→ **YOUR GOAL**
State the number of lines in the following material that contain the string "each", and nothing else.

→ **STORED DATA**
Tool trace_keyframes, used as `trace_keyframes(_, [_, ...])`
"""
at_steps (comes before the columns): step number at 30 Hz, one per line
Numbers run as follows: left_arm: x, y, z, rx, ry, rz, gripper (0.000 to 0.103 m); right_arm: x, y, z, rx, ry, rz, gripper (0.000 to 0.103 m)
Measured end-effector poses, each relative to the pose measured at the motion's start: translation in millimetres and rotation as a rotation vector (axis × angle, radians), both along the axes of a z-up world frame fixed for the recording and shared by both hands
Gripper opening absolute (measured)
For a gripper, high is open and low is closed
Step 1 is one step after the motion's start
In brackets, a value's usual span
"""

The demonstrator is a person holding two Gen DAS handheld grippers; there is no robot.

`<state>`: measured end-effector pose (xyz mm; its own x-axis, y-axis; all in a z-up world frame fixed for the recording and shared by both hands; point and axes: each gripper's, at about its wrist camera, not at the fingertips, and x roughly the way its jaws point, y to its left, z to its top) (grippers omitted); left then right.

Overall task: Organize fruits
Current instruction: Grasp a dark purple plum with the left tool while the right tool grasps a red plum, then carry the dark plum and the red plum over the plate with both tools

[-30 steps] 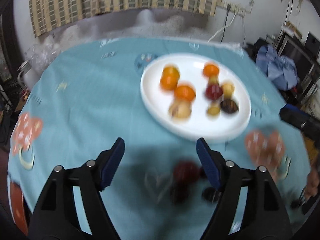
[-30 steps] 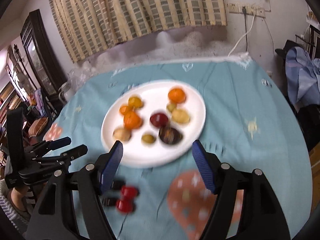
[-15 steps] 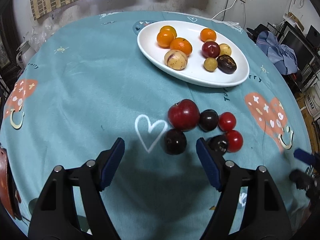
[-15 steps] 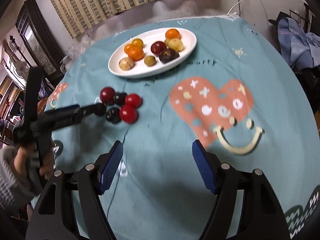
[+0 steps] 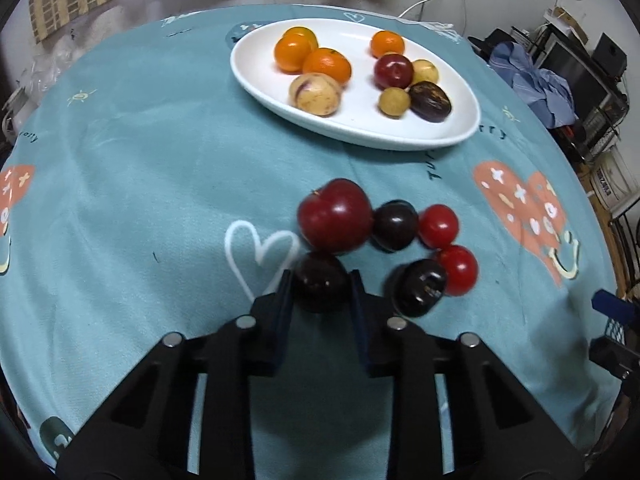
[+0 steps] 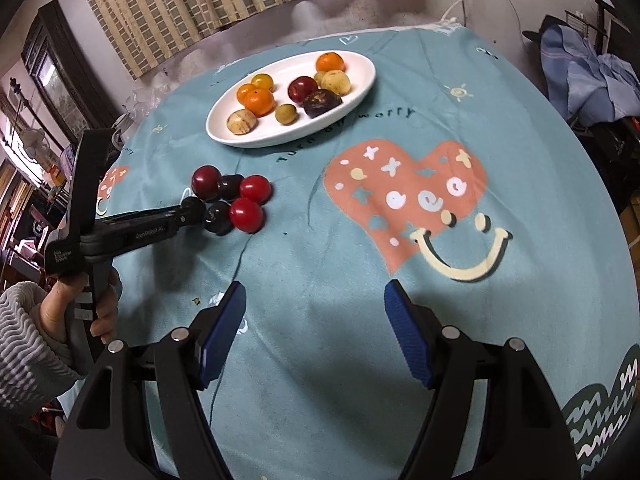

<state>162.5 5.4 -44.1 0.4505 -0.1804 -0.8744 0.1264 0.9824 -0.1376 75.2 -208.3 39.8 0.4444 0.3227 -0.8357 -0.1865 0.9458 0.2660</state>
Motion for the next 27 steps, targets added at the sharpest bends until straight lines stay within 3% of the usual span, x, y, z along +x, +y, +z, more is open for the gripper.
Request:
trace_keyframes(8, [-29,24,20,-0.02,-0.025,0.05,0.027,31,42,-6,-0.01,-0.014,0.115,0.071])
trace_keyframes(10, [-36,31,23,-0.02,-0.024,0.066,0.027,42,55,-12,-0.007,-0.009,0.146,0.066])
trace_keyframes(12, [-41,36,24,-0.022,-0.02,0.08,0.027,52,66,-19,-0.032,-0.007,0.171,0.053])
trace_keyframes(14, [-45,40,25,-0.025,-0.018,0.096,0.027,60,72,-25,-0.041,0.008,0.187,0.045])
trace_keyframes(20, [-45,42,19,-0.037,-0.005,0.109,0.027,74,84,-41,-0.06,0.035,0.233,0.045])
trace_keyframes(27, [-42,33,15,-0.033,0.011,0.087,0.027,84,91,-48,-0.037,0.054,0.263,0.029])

→ **EXERCISE RESPONSE**
2